The young man eventually noticed him and turned round. 'What do you want?' he said impatiently. 'Don't you know it's an offence to interfere with an Obsidian investigation...?'

Garak folded his arms and looked back at him.

'Don't be an idiot, Lokor,' the other man hissed. 'Don't you know who this is?'

'I'd listen to your colleague if I were you,' Garak advised conspiratorially.

The young man licked his lips and frowned. He obviously had no idea who Garak was.

'Are either of you going to salute me?' Garak enquired.

They both snapped out a prompt salute. 'Legate Garak,' said the second officer pointedly. A murmur, hastily suppressed, went through the carriage. The first officer's eyes widened in shock. Garak smiled at him, then reached out to straighten his collar.

'Do make the effort to look smart when you're in uniform, Lokor,' he murmured and then glanced down at girl, who was trying to be inconspicuous. 'And don't terrorize the powerless,' he added. 'There's really no need.'

The transporter came to a halt. 'My stop,' he said and smiled pleasantly at the girl. She smiled back weakly. 'Carry on, gentlemen,' he called over his shoulder as he stepped out onto the platform. He could feel his good mood returning.

Cutting along a back street, he entered the Ministry by a side door. He took a turbolift down four levels and came out in front of a solid security door. The chip implant in his wrist gave him access and he passed through into a well-lit, antiseptic corridor. As he reached the far end, the two security guards stationed there saluted him and he nodded in acknowledgement.

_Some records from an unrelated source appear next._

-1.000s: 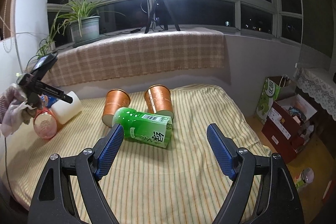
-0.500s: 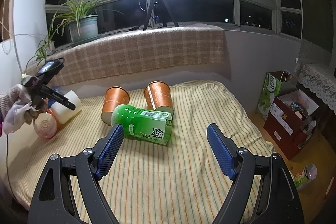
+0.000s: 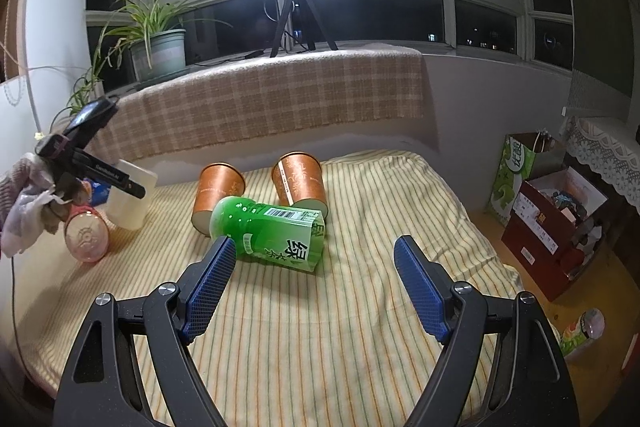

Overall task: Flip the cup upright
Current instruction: 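Move the left tool to the white cup and close around its rim, then lift the white cup with the left tool and rotate it upright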

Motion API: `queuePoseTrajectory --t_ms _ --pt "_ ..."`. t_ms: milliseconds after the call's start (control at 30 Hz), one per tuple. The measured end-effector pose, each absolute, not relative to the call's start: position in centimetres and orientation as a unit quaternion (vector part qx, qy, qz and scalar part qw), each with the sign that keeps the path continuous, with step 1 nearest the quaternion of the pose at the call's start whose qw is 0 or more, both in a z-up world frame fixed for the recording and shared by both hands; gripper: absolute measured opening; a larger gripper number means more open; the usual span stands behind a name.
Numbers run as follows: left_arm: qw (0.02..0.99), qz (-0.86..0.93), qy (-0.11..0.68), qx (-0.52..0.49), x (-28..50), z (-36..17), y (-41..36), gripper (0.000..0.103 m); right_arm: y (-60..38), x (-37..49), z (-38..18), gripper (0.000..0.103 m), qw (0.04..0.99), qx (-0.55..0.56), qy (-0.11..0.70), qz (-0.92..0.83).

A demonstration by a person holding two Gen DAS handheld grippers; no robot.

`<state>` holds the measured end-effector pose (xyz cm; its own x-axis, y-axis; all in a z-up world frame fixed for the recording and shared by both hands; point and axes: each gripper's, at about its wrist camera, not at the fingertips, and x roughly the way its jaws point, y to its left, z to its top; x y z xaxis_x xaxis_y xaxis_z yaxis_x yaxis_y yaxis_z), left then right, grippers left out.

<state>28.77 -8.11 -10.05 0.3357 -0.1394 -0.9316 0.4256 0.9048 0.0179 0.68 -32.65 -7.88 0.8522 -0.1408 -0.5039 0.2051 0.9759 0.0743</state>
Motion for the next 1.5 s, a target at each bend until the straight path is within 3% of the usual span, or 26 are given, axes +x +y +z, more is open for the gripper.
queuePoseTrajectory --t_ms 500,900,1500 --pt "0.802 -0.228 0.528 0.163 19.1 -5.5 -10.7 0.076 -32.9 -0.4 -7.7 0.081 0.963 0.073 0.248 -0.079" --pt "0.748 -0.264 0.578 0.189 10.6 -7.4 -10.1 0.076 -32.8 -1.4 -7.7 0.081 0.964 0.077 0.243 -0.072" --pt "0.764 -0.268 0.577 0.105 16.5 -11.6 -12.6 0.075 -33.3 -1.4 -7.3 0.081 0.964 0.071 0.243 -0.082"
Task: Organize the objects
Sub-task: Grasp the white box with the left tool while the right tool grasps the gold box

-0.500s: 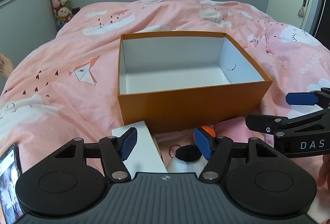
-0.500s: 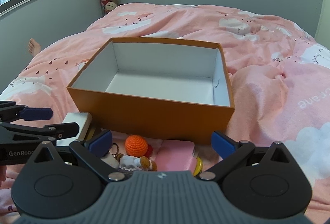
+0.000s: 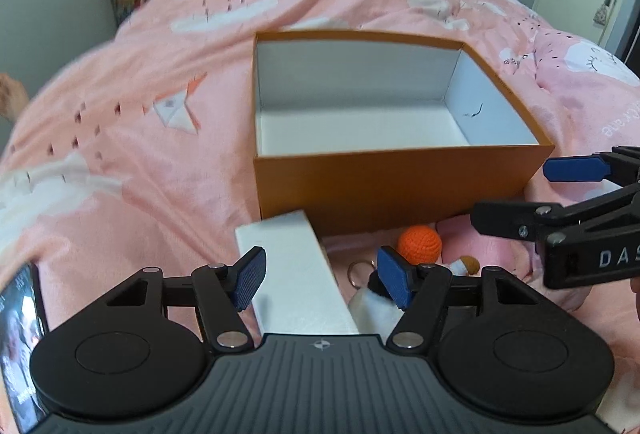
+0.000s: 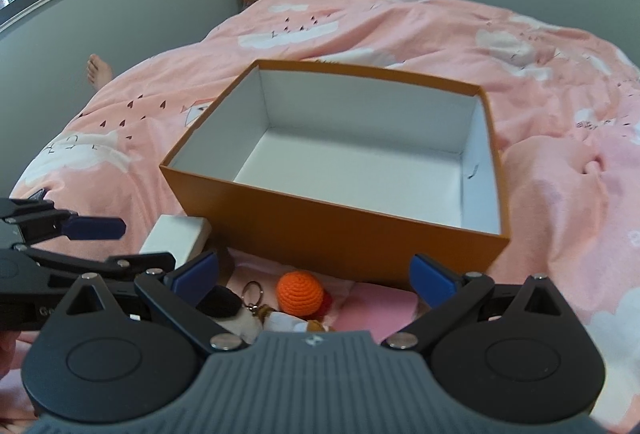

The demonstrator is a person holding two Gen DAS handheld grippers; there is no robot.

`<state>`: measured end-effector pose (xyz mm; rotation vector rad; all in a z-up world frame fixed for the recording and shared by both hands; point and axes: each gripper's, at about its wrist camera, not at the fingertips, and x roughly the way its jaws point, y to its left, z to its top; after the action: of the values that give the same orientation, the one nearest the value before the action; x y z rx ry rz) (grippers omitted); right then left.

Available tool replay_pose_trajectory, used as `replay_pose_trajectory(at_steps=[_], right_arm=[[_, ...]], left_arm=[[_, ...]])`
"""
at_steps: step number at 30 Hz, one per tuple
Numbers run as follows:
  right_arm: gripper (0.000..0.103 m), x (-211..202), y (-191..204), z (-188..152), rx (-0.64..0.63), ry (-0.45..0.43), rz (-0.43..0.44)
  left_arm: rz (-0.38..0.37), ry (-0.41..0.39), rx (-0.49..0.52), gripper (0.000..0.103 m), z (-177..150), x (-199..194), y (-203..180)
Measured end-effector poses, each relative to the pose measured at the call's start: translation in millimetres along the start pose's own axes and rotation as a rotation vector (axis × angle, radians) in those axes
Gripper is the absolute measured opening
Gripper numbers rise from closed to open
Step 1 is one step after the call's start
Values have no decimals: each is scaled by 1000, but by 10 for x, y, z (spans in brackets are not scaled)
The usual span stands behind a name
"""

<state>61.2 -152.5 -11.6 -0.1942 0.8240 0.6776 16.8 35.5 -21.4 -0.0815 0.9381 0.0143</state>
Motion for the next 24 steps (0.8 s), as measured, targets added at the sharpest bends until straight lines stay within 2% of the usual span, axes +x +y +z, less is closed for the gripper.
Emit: replay_pose_trajectory(at_steps=[2,6,13,19,20,24], right_arm=[[97,54,1,47,-2,17,17],[76,182,35,107,-36,53,28],[66,462,95,147,-83,114,70],[61,652,101,166,-83,159,113],[60,678,97,168,-80,167,122],[58,766,74,180,-46,201,166]], left_arm=[[-29,44,-46,76,23,56,119],[-46,141,-112,80,46,207,309],[-84,286,-236,82,33,519,441],[-61,348,-227,80,34,701,398],[-63,349,-220,77,39,711,399],[-70,336,-206,75,41,638,410]])
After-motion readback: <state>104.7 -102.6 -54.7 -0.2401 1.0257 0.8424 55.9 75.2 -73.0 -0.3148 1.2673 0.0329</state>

They opened the final door, and he went into the Special Operations Section.

Behind the force field Odo watched as Garak approached but he stayed deliberately seated in his chair. 'I see you’ve made your decision then,' he said, when Garak finally came into earshot.

Garak looked back at him in amazement. 'What makes you say that?'

Odo nodded at his jacket. 'It's the first time you've worn something other than black in nearly a year.'

A faint smile crossed Garak's mouth. 'I do believe you're right, Odo. Whoever would have expected you to notice that?'

'I have far too little to occupy my time.'

Garak dropped his eyes. His voice, when he spoke, was hushed and urgent. 'Odo, I hope you will accept my sincere apologies for all this...'

Odo blinked. 'A bit late, isn't it?'

'Nevertheless.'

Odo looked at Garak's earnest expression. I do believe he means it. It's ridiculous, obscene even... but I do believe he means it.

'It isn't over yet, Garak. Not by a long way,' was all he could say.

Garak nodded, even seemed satisfied with the reply. 'Then it's a good thing I'm expert at bringing things to a satisfactory conclusion, isn't it?' he said with something approaching his old levity.

'That remains to be seen,' said Odo dourly, firmly suppressing the hope which was suddenly rising in him.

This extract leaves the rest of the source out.